Health care series to air on KMUW

6:30 a.m. and 8:35 p.m. Monday, Sept. 1 -- Four former majority leaders of the U.S. Senate -- Bob Dole, Howard Baker, Tom Daschle and George Mitchell -- have come together to try to bridge the political gap, and break the impasse on health care as a project of their Bipartisan Policy Center. Bryan Thompson presents a report on this story, which includes comments by Bob Dole.

5:50 a.m. and 7:50 a.m. Tuesday, Sept. 2 -- Dr. Walt Chappell, who has worked on health reform issues with several states and the U.S. Congress, offers his recommendations. Chappell helped conduct a couple of town hall meetings on health care reform recently in Wichita. He says using taxes to pay uninsured premiums is not reform, and we must first bring down costs and make health care more accessible. Chappell is interviewed by KMUW's Frank Dudgeon.

5:50 a.m. and 7:50 a.m. Wednesday, Sept. 3 -- KMUW's Carla Eckels interviews Jane Byrnes, a registered dietician and certified personal trainer in Wichita. At a recent town hall meeting on health care, she discussed ways to promote what she calls evidence-based health and wellness. Byrnes talks about evidence-based wellness and how people can be persuaded to actively engage in it.

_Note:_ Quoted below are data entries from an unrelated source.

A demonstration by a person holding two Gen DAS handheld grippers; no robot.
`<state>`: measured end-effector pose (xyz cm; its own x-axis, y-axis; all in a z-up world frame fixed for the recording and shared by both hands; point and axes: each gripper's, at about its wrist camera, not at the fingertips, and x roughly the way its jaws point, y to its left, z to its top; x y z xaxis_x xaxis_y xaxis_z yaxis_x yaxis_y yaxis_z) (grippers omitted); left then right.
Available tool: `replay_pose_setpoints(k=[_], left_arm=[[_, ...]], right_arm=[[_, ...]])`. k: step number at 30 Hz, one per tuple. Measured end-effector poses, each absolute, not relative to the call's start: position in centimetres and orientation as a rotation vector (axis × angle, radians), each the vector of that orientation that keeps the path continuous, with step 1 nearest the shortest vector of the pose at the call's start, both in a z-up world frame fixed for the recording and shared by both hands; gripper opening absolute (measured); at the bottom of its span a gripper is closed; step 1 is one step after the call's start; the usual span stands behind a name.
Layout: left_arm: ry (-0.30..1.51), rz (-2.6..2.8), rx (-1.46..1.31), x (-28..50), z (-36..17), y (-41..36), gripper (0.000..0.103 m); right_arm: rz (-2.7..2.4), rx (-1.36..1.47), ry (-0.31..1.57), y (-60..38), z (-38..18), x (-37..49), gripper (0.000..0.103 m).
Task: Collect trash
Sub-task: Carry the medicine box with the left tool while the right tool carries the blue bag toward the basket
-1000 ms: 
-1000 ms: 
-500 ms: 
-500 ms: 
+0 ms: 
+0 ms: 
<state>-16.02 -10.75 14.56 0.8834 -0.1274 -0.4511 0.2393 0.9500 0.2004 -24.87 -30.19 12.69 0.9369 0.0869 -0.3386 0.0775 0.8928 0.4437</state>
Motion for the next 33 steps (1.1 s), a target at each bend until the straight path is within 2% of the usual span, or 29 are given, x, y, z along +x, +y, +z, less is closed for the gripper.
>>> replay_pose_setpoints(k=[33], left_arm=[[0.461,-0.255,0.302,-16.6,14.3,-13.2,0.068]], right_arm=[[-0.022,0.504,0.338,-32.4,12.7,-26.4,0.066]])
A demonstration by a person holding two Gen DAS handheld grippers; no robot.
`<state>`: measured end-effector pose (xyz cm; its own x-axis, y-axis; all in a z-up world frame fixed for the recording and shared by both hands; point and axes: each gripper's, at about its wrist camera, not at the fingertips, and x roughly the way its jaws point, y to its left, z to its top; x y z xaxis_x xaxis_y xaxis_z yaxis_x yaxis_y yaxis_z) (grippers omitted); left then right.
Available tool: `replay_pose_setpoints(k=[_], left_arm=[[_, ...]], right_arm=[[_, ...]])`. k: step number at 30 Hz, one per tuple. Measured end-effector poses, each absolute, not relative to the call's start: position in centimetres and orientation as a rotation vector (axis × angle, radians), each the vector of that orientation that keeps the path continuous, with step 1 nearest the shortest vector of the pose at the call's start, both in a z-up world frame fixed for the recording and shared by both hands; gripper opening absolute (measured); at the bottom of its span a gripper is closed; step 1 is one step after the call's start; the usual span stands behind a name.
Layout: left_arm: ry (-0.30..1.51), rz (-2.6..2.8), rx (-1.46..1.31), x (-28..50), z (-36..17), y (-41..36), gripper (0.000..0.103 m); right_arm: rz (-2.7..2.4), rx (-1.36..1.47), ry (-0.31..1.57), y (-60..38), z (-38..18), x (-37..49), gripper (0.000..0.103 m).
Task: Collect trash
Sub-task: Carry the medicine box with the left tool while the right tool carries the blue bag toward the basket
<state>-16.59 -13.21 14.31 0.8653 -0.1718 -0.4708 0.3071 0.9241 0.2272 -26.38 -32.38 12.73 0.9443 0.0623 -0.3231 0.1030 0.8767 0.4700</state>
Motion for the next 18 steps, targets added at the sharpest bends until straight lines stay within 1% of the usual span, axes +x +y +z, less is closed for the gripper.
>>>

5:50 a.m. and 7:50 a.m. Thursday, Sept. 4 -- KMUW's Frank Dudgeon talks with Charles Fox, associate dean in the College of Health Professions and associate professor in the Department of Public Health Sciences at Wichita State University. Fox says we do not have a "health care system." He says it's not a "system," but rather a loose conglomeration of business models for health care, and that it's not "health care" because the emphasis is on managing disease and trauma, rather than on wellness, on being healthy, and on palliative care. Fox also talks about what it's like for health professionals in the United States.

5:50 a.m. and 7:50 a.m. Friday, Sept. 5 -- Bryan Thompson interviews Dr. Steven Schroeder, former president and CEO of the Robert Wood Johnson Foundation. He was in Kansas City recently to deliver a lecture on behalf of the Center for Practical Bioethics. Thompson spoke with Schroeder about why health reform is so difficult.